▶ [Listed entries]
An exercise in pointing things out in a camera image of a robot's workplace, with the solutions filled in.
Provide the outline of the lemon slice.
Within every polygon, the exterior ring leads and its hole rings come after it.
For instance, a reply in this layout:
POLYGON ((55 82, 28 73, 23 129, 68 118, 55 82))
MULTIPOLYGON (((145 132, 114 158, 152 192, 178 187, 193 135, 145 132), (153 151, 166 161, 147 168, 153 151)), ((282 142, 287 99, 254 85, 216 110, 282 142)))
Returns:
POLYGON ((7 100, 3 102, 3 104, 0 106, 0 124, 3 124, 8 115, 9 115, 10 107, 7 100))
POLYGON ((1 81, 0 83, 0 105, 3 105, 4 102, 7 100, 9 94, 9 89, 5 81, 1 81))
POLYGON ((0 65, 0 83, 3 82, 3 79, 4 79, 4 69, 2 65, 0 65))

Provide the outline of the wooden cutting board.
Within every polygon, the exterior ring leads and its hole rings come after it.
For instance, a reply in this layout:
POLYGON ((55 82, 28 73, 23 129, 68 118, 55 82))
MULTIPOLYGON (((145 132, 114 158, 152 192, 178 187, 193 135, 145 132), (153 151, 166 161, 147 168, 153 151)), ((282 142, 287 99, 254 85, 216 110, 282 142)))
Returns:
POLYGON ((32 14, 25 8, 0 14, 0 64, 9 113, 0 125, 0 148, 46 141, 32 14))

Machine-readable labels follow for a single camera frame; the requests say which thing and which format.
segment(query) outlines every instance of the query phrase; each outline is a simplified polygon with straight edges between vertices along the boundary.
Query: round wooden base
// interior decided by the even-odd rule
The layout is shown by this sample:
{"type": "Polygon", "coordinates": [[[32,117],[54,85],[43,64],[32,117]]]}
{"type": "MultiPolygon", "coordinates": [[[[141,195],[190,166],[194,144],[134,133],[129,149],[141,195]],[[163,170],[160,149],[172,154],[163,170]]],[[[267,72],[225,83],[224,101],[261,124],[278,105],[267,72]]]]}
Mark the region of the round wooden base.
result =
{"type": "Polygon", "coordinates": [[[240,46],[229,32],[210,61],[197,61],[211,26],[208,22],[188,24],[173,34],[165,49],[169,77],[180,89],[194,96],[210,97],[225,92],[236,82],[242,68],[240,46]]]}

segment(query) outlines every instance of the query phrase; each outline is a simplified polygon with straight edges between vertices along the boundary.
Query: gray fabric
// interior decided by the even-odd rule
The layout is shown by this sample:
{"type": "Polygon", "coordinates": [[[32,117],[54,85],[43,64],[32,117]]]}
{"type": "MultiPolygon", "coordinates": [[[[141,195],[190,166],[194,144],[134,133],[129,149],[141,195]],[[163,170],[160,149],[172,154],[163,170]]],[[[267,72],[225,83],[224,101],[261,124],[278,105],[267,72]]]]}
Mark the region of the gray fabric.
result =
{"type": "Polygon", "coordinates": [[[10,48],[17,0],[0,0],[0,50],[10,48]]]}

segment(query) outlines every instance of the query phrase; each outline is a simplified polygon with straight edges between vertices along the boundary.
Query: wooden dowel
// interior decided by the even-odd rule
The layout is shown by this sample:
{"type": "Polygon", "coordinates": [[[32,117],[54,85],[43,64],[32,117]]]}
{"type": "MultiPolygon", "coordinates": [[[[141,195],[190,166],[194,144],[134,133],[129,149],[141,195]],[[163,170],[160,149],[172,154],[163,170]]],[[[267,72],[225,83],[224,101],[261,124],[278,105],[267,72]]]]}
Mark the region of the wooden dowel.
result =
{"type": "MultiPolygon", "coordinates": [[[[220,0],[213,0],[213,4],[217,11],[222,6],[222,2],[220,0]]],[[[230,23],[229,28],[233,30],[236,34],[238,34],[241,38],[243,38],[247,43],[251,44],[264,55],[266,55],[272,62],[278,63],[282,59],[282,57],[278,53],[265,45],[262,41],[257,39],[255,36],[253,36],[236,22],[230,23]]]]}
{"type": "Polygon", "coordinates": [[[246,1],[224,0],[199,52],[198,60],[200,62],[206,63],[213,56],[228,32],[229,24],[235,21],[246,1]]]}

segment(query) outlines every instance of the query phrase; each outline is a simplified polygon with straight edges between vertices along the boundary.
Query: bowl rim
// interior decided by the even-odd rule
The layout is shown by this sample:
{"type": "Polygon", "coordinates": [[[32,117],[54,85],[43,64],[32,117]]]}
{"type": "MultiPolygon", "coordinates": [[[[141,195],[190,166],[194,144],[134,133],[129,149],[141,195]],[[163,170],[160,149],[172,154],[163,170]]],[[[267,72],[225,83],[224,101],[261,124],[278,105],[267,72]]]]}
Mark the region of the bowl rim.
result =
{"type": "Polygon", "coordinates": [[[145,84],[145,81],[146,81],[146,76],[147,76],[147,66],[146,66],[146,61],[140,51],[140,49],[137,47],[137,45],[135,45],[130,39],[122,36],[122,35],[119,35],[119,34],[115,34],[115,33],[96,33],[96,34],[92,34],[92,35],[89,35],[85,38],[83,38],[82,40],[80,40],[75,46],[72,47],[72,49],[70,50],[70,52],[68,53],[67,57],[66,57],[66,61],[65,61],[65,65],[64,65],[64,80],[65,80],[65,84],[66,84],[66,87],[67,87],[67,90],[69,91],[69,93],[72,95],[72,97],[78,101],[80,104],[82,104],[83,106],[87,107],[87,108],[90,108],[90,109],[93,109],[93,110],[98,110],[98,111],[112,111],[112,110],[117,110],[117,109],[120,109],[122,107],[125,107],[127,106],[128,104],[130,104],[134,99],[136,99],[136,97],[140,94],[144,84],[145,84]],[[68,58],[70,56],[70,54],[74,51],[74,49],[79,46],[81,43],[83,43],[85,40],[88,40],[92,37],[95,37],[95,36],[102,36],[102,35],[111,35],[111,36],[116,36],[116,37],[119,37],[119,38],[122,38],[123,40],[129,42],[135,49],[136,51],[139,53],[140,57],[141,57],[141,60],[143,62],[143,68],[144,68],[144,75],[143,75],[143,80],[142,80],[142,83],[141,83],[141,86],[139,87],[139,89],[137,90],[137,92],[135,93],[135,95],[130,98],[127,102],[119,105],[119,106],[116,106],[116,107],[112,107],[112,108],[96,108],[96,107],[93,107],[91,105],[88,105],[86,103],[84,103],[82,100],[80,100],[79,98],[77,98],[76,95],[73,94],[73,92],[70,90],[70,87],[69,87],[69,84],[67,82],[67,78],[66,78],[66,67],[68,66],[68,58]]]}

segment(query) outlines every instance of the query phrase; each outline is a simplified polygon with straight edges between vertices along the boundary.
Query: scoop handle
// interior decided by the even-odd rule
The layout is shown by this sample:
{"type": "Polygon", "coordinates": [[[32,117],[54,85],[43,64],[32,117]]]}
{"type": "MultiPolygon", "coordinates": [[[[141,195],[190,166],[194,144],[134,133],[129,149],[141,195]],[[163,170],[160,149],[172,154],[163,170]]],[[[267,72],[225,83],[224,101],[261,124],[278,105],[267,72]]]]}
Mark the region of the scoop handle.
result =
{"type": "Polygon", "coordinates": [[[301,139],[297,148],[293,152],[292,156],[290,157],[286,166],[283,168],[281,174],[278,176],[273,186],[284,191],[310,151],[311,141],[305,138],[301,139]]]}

▶ [Exercise aim] Restate each entry word for word.

▶ [Output for this exercise]
An exercise in pointing things out in a camera image of a robot's workplace, with the solutions filled in.
Provide the outline of the lemon slice.
Within every polygon, the exterior ring leads and its hole rings come after it.
For instance, a reply in this layout:
POLYGON ((55 82, 28 73, 23 129, 68 118, 55 82))
MULTIPOLYGON (((145 132, 114 158, 152 192, 178 187, 193 135, 145 132), (153 151, 166 161, 147 168, 153 151)), ((282 142, 287 99, 254 85, 216 110, 282 142)))
Returns:
POLYGON ((7 100, 3 102, 3 104, 0 106, 0 124, 3 124, 8 115, 9 115, 10 107, 7 100))
POLYGON ((1 81, 0 83, 0 105, 3 105, 4 102, 7 100, 9 94, 9 89, 5 81, 1 81))
POLYGON ((0 65, 0 83, 3 82, 3 79, 4 79, 4 69, 2 65, 0 65))

Provide the outline of the wooden cutting board.
Within every polygon, the exterior ring leads and its hole rings come after it.
For instance, a reply in this layout:
POLYGON ((55 82, 28 73, 23 129, 68 118, 55 82))
MULTIPOLYGON (((145 132, 114 158, 152 192, 178 187, 193 135, 145 132), (153 151, 166 161, 147 168, 153 151)), ((282 142, 287 99, 254 85, 216 110, 282 142)))
Returns:
POLYGON ((32 14, 25 8, 0 14, 0 64, 9 113, 0 125, 0 148, 46 141, 32 14))

Machine-readable labels follow for a single camera frame; the requests say which thing and which format.
segment(query) outlines every instance of the query phrase; each outline is a simplified polygon with straight edges between vertices along the boundary.
Query: round wooden base
// interior decided by the even-odd rule
The layout is shown by this sample:
{"type": "Polygon", "coordinates": [[[32,117],[54,85],[43,64],[32,117]]]}
{"type": "MultiPolygon", "coordinates": [[[[141,195],[190,166],[194,144],[134,133],[129,149],[141,195]],[[163,170],[160,149],[172,154],[163,170]]],[[[267,72],[225,83],[224,101],[261,124],[278,105],[267,72]]]]}
Mark the region of the round wooden base.
result =
{"type": "Polygon", "coordinates": [[[240,46],[229,32],[210,61],[197,61],[211,26],[208,22],[188,24],[173,34],[165,49],[169,77],[180,89],[194,96],[210,97],[225,92],[236,82],[242,68],[240,46]]]}

segment(query) outlines every instance of the query phrase; each outline is a simplified polygon with straight edges between vertices along the boundary.
Query: gray fabric
// interior decided by the even-odd rule
The layout is shown by this sample:
{"type": "Polygon", "coordinates": [[[32,117],[54,85],[43,64],[32,117]]]}
{"type": "MultiPolygon", "coordinates": [[[[141,195],[190,166],[194,144],[134,133],[129,149],[141,195]],[[163,170],[160,149],[172,154],[163,170]]],[[[267,72],[225,83],[224,101],[261,124],[278,105],[267,72]]]]}
Mark the region of the gray fabric.
result =
{"type": "Polygon", "coordinates": [[[10,48],[17,0],[0,0],[0,50],[10,48]]]}

segment(query) outlines every instance of the query phrase; each outline is a simplified polygon with straight edges between vertices along the boundary.
Query: wooden dowel
// interior decided by the even-odd rule
The layout is shown by this sample:
{"type": "Polygon", "coordinates": [[[32,117],[54,85],[43,64],[32,117]]]}
{"type": "MultiPolygon", "coordinates": [[[[141,195],[190,166],[194,144],[134,133],[129,149],[141,195]],[[163,170],[160,149],[172,154],[163,170]]],[[[267,72],[225,83],[224,101],[261,124],[278,105],[267,72]]]]}
Mark the region of the wooden dowel.
result =
{"type": "MultiPolygon", "coordinates": [[[[220,0],[213,0],[213,4],[217,11],[222,6],[222,2],[220,0]]],[[[230,23],[229,28],[233,30],[236,34],[238,34],[241,38],[243,38],[247,43],[251,44],[264,55],[266,55],[272,62],[278,63],[282,59],[282,57],[278,53],[265,45],[262,41],[257,39],[255,36],[253,36],[236,22],[230,23]]]]}
{"type": "Polygon", "coordinates": [[[246,1],[224,0],[199,52],[198,60],[200,62],[206,63],[213,56],[228,32],[229,24],[235,21],[246,1]]]}

segment(query) outlines every instance of the query phrase; each outline is a simplified polygon with straight edges between vertices along the boundary.
Query: bowl rim
// interior decided by the even-odd rule
The layout is shown by this sample:
{"type": "Polygon", "coordinates": [[[32,117],[54,85],[43,64],[32,117]]]}
{"type": "MultiPolygon", "coordinates": [[[[141,195],[190,166],[194,144],[134,133],[129,149],[141,195]],[[163,170],[160,149],[172,154],[163,170]]],[[[267,72],[225,83],[224,101],[261,124],[278,105],[267,72]]]]}
Mark the region of the bowl rim.
result =
{"type": "Polygon", "coordinates": [[[145,84],[145,81],[146,81],[146,76],[147,76],[147,66],[146,66],[146,61],[140,51],[140,49],[137,47],[137,45],[135,45],[130,39],[122,36],[122,35],[119,35],[119,34],[115,34],[115,33],[96,33],[96,34],[92,34],[92,35],[89,35],[85,38],[83,38],[82,40],[80,40],[75,46],[72,47],[72,49],[70,50],[70,52],[68,53],[67,57],[66,57],[66,61],[65,61],[65,65],[64,65],[64,80],[65,80],[65,84],[66,84],[66,87],[67,87],[67,90],[69,91],[69,93],[72,95],[72,97],[78,101],[80,104],[82,104],[83,106],[87,107],[87,108],[90,108],[90,109],[93,109],[93,110],[98,110],[98,111],[112,111],[112,110],[117,110],[117,109],[120,109],[122,107],[125,107],[127,106],[128,104],[130,104],[134,99],[136,99],[136,97],[140,94],[144,84],[145,84]],[[68,58],[70,56],[70,54],[74,51],[74,49],[79,46],[81,43],[83,43],[85,40],[88,40],[92,37],[95,37],[95,36],[102,36],[102,35],[111,35],[111,36],[116,36],[116,37],[119,37],[119,38],[122,38],[123,40],[129,42],[135,49],[136,51],[139,53],[140,57],[141,57],[141,60],[143,62],[143,68],[144,68],[144,75],[143,75],[143,80],[142,80],[142,83],[141,83],[141,86],[139,87],[139,89],[137,90],[137,92],[135,93],[135,95],[130,98],[127,102],[119,105],[119,106],[116,106],[116,107],[112,107],[112,108],[96,108],[96,107],[93,107],[91,105],[88,105],[86,103],[84,103],[82,100],[80,100],[79,98],[77,98],[76,95],[73,94],[73,92],[70,90],[70,87],[69,87],[69,84],[67,82],[67,78],[66,78],[66,67],[68,66],[68,58]]]}

segment(query) outlines every instance of the query phrase; each outline is a simplified polygon with straight edges between vertices along the boundary.
Query: scoop handle
// interior decided by the even-odd rule
The layout is shown by this sample:
{"type": "Polygon", "coordinates": [[[32,117],[54,85],[43,64],[32,117]]]}
{"type": "MultiPolygon", "coordinates": [[[[141,195],[190,166],[194,144],[134,133],[129,149],[141,195]],[[163,170],[160,149],[172,154],[163,170]]],[[[267,72],[225,83],[224,101],[261,124],[278,105],[267,72]]]]}
Mark the region of the scoop handle.
result =
{"type": "Polygon", "coordinates": [[[301,139],[297,148],[293,152],[292,156],[290,157],[286,166],[283,168],[281,174],[278,176],[273,186],[284,191],[310,151],[311,141],[305,138],[301,139]]]}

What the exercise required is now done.